Chapitre 7

1 0 0
                                    


Un instrument. Peut-être. Mais alors, tout devenait pire – parce que comment comprendre ? Si la réponse se trouvait dans le passé de quelqu'un d'autre, peut-être la personne qu'elle suspectait le moins, alors, comment savoir ? Comment blâmer cette personne, comment, comment –

-Je vais rentrer en France.

Elle regardait ses mains croisées. Les détachant l'une de l'autre, elle commença à jouer avec l'élastique passé autour de son poignet gauche. Elle n'osait pas regarder Marc. Il ne déclencherait aucune crise, aucune dispute, elle le connaissait à présent trop bien pour craindre cela – mais la déception dans ses yeux, la déception dont elle devinait aisément la présence, la rendait honteuse.

-Ah, fit-il.

Elle ne s'attendait pas à une tirade éloquente.

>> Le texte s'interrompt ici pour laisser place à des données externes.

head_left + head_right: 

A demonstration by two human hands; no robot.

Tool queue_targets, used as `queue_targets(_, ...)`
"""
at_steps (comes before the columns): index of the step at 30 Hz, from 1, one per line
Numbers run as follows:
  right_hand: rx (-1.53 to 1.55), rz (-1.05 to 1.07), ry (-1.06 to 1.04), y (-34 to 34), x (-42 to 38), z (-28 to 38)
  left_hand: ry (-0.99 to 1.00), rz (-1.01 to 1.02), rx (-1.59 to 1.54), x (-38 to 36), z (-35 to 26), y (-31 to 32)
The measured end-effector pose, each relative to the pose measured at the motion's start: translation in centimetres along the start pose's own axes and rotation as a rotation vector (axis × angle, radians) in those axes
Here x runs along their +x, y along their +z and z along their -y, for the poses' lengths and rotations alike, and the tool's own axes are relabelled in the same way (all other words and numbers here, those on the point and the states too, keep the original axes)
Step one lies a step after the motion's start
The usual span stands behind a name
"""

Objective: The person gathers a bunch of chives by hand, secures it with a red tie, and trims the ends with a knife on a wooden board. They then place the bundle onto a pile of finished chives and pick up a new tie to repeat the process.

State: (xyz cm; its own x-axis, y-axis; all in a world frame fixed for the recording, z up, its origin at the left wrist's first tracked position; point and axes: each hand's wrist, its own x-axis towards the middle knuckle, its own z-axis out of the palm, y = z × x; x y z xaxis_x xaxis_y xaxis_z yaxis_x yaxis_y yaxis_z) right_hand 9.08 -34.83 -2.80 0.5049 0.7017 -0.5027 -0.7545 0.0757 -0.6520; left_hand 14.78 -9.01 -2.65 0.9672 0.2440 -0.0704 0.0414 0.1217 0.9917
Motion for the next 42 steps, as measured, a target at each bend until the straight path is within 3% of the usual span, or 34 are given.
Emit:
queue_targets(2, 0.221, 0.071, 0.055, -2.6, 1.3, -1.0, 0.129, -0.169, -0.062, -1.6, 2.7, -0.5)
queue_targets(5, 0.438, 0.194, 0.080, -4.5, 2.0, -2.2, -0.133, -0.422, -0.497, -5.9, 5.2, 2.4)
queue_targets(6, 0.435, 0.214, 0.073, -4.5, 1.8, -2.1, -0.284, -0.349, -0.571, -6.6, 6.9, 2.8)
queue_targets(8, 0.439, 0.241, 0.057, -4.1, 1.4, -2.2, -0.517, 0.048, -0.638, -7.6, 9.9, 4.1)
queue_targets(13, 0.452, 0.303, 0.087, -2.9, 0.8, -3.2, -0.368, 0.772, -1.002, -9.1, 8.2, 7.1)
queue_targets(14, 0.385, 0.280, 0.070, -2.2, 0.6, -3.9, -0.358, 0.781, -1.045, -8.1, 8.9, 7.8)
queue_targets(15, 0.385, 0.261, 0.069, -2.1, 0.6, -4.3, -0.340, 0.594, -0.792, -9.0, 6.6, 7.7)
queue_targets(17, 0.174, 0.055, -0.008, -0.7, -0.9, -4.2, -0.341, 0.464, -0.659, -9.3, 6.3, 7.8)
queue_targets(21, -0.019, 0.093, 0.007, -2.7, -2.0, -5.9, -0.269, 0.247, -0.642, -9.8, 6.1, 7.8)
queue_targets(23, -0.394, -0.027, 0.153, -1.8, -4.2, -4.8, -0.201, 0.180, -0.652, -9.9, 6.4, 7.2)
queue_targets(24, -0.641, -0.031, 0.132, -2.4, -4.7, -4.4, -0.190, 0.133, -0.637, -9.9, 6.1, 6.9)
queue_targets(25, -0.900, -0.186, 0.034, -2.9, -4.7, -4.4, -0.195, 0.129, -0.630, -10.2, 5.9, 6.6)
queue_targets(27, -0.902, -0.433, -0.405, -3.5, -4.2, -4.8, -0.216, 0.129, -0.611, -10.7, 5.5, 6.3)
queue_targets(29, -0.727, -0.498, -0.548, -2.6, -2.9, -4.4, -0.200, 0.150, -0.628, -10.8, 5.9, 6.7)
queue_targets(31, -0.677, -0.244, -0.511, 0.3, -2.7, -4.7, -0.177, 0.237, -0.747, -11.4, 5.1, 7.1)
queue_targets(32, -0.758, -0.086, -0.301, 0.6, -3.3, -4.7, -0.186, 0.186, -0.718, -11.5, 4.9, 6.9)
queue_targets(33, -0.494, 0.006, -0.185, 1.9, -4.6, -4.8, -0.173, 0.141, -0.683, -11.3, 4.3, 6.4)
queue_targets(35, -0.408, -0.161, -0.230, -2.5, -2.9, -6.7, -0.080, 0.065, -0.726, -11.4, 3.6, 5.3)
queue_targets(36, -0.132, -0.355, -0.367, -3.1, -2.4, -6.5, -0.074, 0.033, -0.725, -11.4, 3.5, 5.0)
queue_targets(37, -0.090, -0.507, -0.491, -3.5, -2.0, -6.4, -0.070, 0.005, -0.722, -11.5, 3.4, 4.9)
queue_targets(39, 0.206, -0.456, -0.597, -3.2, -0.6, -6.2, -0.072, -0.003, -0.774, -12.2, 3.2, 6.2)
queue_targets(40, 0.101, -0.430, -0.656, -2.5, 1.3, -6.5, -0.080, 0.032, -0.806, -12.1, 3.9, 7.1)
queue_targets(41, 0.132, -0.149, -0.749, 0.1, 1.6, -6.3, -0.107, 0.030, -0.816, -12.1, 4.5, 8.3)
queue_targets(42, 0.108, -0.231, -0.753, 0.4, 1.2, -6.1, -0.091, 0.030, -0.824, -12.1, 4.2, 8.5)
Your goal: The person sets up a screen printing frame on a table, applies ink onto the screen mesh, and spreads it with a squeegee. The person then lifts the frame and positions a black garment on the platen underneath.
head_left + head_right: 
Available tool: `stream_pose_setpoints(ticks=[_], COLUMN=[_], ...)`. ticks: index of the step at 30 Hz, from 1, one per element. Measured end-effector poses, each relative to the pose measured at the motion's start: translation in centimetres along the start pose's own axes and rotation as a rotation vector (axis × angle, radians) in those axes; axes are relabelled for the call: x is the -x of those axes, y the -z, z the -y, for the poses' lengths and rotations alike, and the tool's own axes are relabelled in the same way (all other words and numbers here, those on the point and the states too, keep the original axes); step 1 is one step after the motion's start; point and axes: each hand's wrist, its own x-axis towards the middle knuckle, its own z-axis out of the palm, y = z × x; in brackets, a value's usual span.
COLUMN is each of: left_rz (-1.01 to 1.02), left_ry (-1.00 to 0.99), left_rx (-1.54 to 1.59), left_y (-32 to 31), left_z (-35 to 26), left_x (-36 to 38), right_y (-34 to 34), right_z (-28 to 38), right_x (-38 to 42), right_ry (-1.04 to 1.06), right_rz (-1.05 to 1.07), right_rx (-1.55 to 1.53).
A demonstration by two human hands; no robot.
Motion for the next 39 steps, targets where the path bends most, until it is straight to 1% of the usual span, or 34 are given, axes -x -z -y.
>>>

-C'est un voyage de plus, ajouta-t-elle, en haussant les épaules.

-Ouais, je suppose, marmonna Marc.

-C'est...

Elle prit une profonde inspiration.

-Après ce qu'il s'est passé... je ne sais pas, je crois, je crois que j'ai besoin de rentrer. De changer. Encore.

-Sans moi, compléta-t-il.

Elle traça une forme abstraite sur le sol, du bout de son pied.

-Pourquoi tu t'exilerais au fin fond de la campagne ? Ca ne te ressemble pas.

-Non, c'est pas trop mon truc.

-Tu as tout un monde à avaler.

-Tout un monde, oui.

Toujours sans le regarder en face, Edith se lança en avant, et enlaça l'homme au béret aux motifs étranges. Il lui rendit l'étreinte. C'était plus facile de s'exprimer ainsi. Il comprenait. Oui, elle l'entendait au rythme de sa respiration, au mouvement imperceptible de ses mains contre son dos, il comprenait. Il acceptait. Un bonjour s'accompagnait forcément d'un au revoir. Ce dernier n'avait pas besoin d'arriver tout de suite, il leur restait du temps. Edith n'avait même pas encore cherché de vol, pour son retour. Elle pouvait demeurer avec lui plusieurs semaines encore, peut-être même un ou deux mois. Elle les apprécierait plus encore que le reste.

-Oh, ne t'inquiète pas, murmura-t-elle au creux de son cou, on restera en contact. On fera de nouvelles randonnées improbables dans quelques années.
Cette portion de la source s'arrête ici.